Violence on ‘any side’
The clash dominated news in the following week when President Trump was accused of not directly condemning the white supremacists, insisting on two occasions that “both sides” bore responsibility.
On Monday, McAuliffe also denounced violence on all sides, though he didn’t specifically condemned the “anti-fascist” group “antifa,” Lifezette reported.
Responding to a reporter with the Independent Journal Review, the governor said: “I disavow anyone — we won’t tolerate violence of any kind.
“You’re entitled to protest. First Amendment certainly protected. As I’ve said after Charlottesville, anyone who came to our state, anyone who committed violence, on any side, will be arrested,” McAuliffe said. “Everybody’s entitled to do their protest, but we’re not going to accept violence from anybody.”
WND reported the “Unite the Right” organizer was until recently a Barack Obama supporter and was also a member of the leftist Occupy Wall Street Movement, according to the Southern Poverty Law Center. He appears to have a history of leftist activism, SPLC said, and only expressed a “rightward shift” in November, around the time of President Trump’s election.
Charlottesville police have been criticized for being unprepared, including failing to don riot gear, and a law expert who spoke to Politico said the DHS assessment reinforced their concerns about the response.
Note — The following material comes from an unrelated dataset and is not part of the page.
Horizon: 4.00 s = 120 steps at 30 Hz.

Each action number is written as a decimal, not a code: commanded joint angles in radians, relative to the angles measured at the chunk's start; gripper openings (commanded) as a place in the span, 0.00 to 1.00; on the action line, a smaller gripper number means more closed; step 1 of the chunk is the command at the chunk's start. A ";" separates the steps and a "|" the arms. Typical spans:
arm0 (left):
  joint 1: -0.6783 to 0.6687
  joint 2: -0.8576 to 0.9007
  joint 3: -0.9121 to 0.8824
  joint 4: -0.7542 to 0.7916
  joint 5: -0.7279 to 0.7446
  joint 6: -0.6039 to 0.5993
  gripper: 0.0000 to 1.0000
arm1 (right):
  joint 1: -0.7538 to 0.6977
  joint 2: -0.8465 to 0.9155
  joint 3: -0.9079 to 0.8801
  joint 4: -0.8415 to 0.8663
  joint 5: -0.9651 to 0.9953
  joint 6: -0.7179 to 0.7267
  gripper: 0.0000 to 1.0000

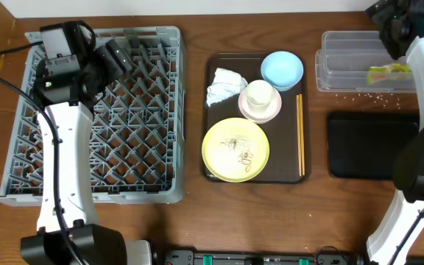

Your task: Sort waste into correct bins and load items into the dishwasher

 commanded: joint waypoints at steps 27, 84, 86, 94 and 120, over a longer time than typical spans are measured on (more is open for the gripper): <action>0.003 0.002 0.003 -0.001 -0.001 -0.001 0.89 | 0.745 0.214 -0.001 0.150 0.043 -0.790 0.87; 0.003 0.002 0.003 -0.001 -0.001 -0.001 0.89 | 0.061 -0.035 0.044 -0.176 0.149 -0.250 0.01; 0.003 0.002 0.003 -0.001 -0.001 -0.001 0.89 | 0.035 -0.035 0.018 -0.172 0.142 -0.250 0.02; 0.003 0.002 0.003 -0.001 -0.001 -0.001 0.89 | 0.004 -0.035 -0.016 -0.140 0.129 -0.309 0.85; 0.003 0.002 0.003 -0.001 -0.001 -0.001 0.89 | 0.444 -0.119 -0.061 -0.130 -0.362 -0.955 0.99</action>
“It is unconscionable that with so much advance notice of the declared intentions of extremist groups from the left and right vowing to descend upon Charlottesville that law enforcement was not better prepared,” James Gagliano, a recently retired FBI supervisory special agent, told Politico.
City and police officials have insisted they did all they could with the resources they had but were overwhelmed by the number of violent protesters. They also argued a federal court, siding with the ACLU-backed organizers, overturned their decision to revoke the rally permit.
Federal, state and local authorities declined to comment on the details of the DHS report, but they insisted to Politico they had taken appropriate steps to prepare.